Así se recoge en un informe correspondiente a la actividad del año 2005 presentado por La Fiscalía General del Estado, órgano que ha detectado un incremento en la llegada de menores extranjeros no acompañados, y que critica también la "ineficacia" de las medidas de repatriación.
Este órgano hace referencia a la complejidad en el tratamiento jurídico de estos menores, dado que a la situación de extranjería se le une la minoría de edad, "debiendo ser ponderados ambos elementos". No obstante, reclama medidas "serias y concretas" para proceder a la repatriación de aquellos que incurran en comportamientos delictivos y no muestren interés en integrarse en la sociedad española.
La Fiscalía refiere un incremento de los movimientos migratorios de menores no acompañados y advierte de que continúan sin resolverse de manera satisfactoria aspectos relativos a la determinación de la edad, los registros, las fugas de los centros de protección, la reagrupación familiar y repatriación.
Por ejemplo, distintas fiscalías reseñan problemas de conducta, como es el caso de Guipúzcoa, donde los educadores de los centros provocaron su cierre como consecuencia de las bajas laborales masivas solicitadas consecuencia del exceso de menores y del aumento de las actuaciones agresivas sobre los educadores.
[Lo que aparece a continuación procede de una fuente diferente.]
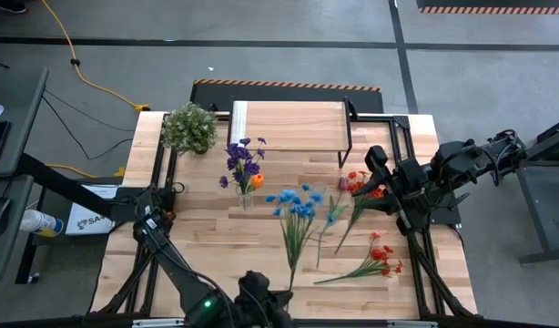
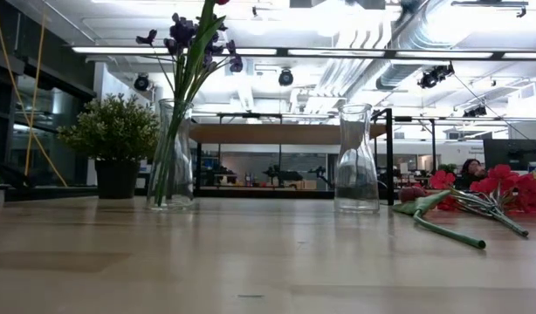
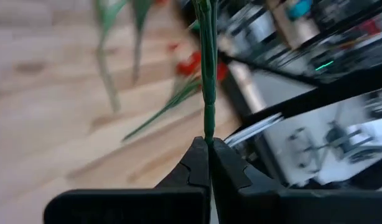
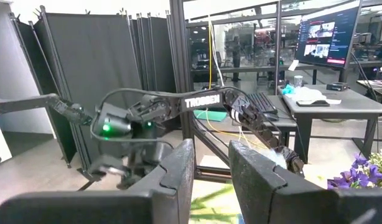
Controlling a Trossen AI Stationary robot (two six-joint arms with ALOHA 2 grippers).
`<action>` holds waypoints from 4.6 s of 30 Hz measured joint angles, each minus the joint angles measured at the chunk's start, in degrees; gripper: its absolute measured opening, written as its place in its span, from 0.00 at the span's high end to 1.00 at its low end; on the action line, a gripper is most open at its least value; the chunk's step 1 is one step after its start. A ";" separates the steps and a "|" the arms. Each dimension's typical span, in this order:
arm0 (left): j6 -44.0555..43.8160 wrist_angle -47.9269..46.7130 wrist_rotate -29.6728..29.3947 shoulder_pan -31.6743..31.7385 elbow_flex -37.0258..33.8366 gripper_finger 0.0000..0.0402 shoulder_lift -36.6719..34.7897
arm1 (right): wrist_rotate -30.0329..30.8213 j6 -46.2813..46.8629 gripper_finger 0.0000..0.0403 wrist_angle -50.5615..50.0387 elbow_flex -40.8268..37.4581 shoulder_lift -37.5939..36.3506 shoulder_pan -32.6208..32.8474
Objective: Pick and place flowers into a vace then onto a shelf
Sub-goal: Put the blue flowers into the left transparent vase
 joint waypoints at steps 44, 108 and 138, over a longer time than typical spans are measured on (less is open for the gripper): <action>66.42 22.13 -35.27 -5.44 0.00 0.92 -4.21 | -0.98 1.13 0.77 -0.07 -0.01 0.00 0.02; 52.58 -30.05 -35.33 -2.40 -4.37 0.92 -31.44 | 12.25 -5.98 0.77 -0.25 0.00 -0.09 0.00; 9.96 -30.00 -35.24 -2.40 -59.45 0.92 -56.08 | 23.38 -5.98 0.77 -0.18 0.00 -0.11 -0.02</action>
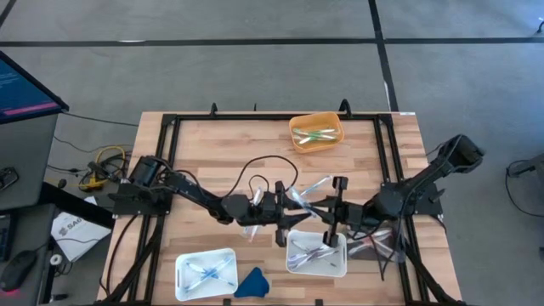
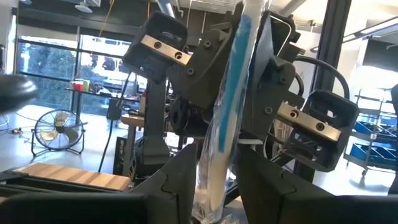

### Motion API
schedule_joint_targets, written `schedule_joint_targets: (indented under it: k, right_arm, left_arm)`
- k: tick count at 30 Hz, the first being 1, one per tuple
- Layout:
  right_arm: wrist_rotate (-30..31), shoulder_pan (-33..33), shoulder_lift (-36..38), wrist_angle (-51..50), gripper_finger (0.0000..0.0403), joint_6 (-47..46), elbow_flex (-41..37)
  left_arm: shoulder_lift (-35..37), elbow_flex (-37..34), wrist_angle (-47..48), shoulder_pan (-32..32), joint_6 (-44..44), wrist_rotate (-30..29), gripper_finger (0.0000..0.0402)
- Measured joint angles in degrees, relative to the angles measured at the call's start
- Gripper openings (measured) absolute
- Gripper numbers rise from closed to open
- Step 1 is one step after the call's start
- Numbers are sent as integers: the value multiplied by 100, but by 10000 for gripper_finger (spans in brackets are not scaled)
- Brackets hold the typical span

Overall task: Pick & Place Toothbrushes
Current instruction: Put the blue toothbrush into the left white bin

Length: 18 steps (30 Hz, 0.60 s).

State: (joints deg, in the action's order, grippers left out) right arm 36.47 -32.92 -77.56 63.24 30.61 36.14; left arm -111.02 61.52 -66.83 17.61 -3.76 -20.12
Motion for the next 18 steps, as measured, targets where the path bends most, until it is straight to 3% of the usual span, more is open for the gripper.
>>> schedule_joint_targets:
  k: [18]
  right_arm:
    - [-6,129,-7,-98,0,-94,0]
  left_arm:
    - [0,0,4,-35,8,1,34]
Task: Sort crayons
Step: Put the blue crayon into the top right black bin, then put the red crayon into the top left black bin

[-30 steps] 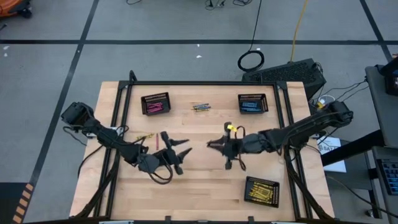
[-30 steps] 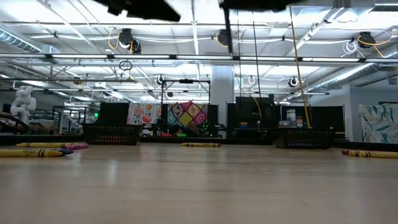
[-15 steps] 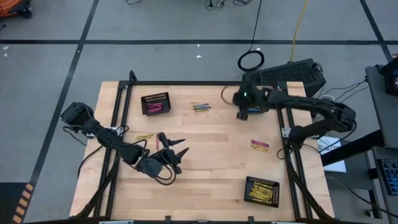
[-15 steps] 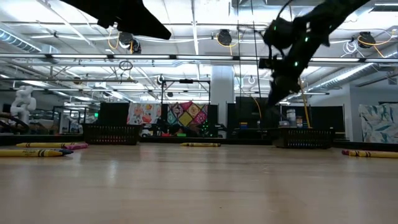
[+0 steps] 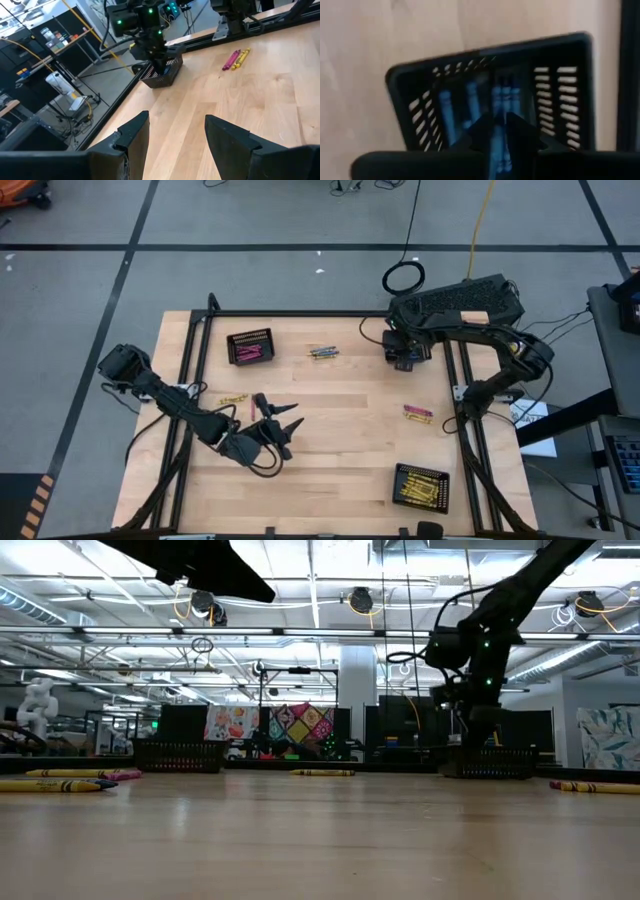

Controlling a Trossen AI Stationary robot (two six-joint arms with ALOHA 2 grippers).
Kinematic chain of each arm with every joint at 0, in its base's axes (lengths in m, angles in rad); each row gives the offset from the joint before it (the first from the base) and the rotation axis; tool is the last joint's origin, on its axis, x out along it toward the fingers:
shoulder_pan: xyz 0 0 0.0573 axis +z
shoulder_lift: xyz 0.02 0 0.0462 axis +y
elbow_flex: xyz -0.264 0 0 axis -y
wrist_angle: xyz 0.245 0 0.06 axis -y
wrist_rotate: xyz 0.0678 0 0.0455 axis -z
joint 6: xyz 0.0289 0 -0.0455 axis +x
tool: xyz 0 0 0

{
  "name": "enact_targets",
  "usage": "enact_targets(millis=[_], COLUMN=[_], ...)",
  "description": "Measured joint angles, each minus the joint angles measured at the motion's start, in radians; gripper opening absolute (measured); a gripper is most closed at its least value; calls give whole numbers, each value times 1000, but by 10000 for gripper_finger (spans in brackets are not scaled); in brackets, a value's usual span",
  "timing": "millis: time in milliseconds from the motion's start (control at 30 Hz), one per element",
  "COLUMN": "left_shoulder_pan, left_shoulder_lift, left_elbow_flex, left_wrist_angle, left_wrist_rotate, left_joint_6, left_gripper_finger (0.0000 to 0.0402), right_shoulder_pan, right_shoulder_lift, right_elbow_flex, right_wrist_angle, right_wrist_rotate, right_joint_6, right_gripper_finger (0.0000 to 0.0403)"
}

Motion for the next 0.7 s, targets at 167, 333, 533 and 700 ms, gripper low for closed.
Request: enact_targets(millis=[167,333,533,700], left_shoulder_pan=[0,0,0,0], left_shoulder_lift=[0,0,0,1], left_elbow_flex=[0,-1,-1,-1], left_wrist_angle=[0,0,-2,-4], left_wrist_rotate=[0,0,0,0], left_joint_6=[0,-1,-51,-52], left_gripper_finger=[196,196,196,196], right_shoulder_pan=[0,0,36,137], right_shoulder_lift=[-39,-135,-303,-406], right_elbow_flex=[0,0,0,-17], right_wrist_angle=[-2,-16,-10,96], right_wrist_rotate=[48,66,10,-241], right_joint_6=[57,92,246,400], right_gripper_finger=[93,123,118,100])
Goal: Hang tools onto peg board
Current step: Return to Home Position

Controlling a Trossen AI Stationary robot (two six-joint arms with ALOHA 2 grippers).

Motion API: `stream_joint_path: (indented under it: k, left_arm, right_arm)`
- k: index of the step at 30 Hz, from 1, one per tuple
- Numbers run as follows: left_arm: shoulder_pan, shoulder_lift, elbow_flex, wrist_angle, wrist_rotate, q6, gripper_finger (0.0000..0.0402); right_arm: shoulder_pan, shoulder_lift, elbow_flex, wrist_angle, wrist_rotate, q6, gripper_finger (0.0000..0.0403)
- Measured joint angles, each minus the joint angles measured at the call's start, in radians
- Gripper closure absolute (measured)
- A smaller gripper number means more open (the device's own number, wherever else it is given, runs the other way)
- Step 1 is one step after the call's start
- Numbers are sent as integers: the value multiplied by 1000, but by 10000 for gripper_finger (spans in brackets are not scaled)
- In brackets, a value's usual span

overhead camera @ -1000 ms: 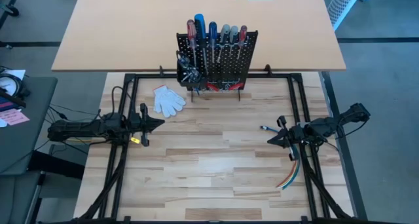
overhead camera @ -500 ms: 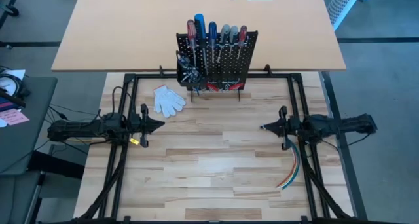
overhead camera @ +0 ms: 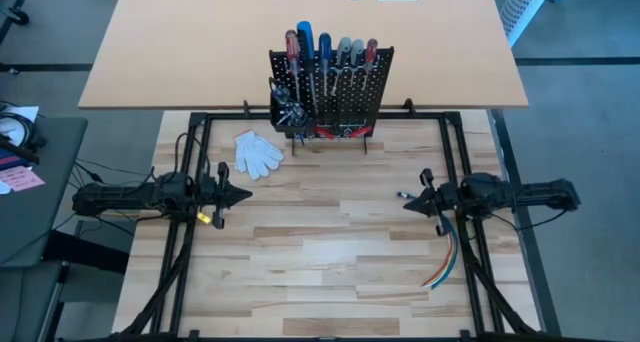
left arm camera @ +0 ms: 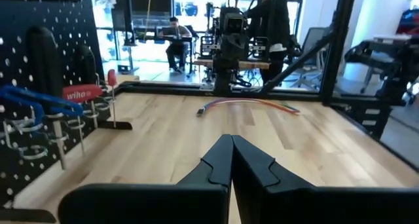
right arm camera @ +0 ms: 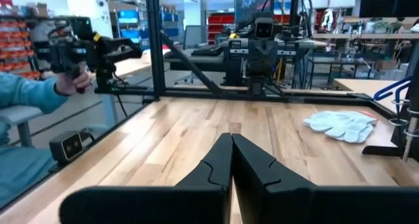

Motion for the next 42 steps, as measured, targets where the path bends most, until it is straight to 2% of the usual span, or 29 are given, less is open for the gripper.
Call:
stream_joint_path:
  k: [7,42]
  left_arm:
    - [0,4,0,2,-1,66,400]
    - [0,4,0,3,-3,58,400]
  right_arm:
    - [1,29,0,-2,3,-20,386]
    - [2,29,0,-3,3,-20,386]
Por su parte, la de Ciudad Real pide medidas "serias y concretas" que faciliten la posibilidad real de repatriación de menores que no muestren voluntad de integración e incurran en comportamientos delictivos.
La fiscalía del TSJ de de Castilla La Mancha, explica que de los 48 extranjeros menores 32 son magrebíes, "que de forma sistemática mantienen un auténtico pulso con los centros". Estos menores, sin arraigo en España, mantienen relaciones con sus familias mediante contacto continuo favorecido por los propios centros.
Por su parte, la de Guipúzcoa reclama en su informe la necesidad de realizar pruebas específicas (radiografía del carpo y orto pantomografía) para determinar de forma más exacta la edad, así como los problemas de sobrecarga de los centros.
INCREMENTO REGISTRADO DESDE 2003
La fiscalía del TSJ de Andalucía destaca el incremento registrado desde 2003, a través de la llegada en pateras. Se trata de menores "guiados o explotados" por grupos de traficantes y el aumento de efectividad en el sistema de vigilancia del Estrecho ha favorecido el aumento de su número.
Según el informe, las mafias tratan de rentabiliza el viaje transportando menores, dado que se encuentran protegidos por la legislación vigente y no pueden ser repatriados. La Fiscalía advierte de que practicamente no se producen repatriaciones a Marruecos desde 2003 (según datos del Gobierno tan solo 65 en 2004).
Otras fiscalías ponen de relieve también el incremento del tiempo media de permanencia en los centros y los defectos que se detectan en los "escasos" expedientes incoados. Al parecer, los datos suministrados para fundamentar el arraigo del menor en su país son "mínimos e insuficientes", por lo general el número de móvil con el que se puede contactar con la familia.
La Fiscalía de Sevilla hace referencia a un "movimiento generalizado en las comunidades autónomas para proceder a repatriaciones, sin constancia de recepción de su familia. Por ello, el informe señala la necesidad de exigir "garantías razonables" de que la reagrupación familiar tendrá lugar y de que habrá protección por parte el Estado.
MENORES MENDIGOS
Por último, el informe hace referencia a los casos de menores utilizados para la mendicidad, especialmente los rumanos de etnia gitana. Datos recabados en Cataluña muestran que estos menores se encuentran acompañados de un adulto mientras son pequeños, hasta los 10 y 11 años.
Posteriormente, forman pequeños grupos, ya sin compañía de adultos, con edades entre los 11 y los 18 y se dedican a la mendicidad y a los hurtos y robos. Se da la circunstancia de que algunas de las menores están ya casadas con otro menor, e incluso van con un bebé en brazos que utilizan en la mendicidad.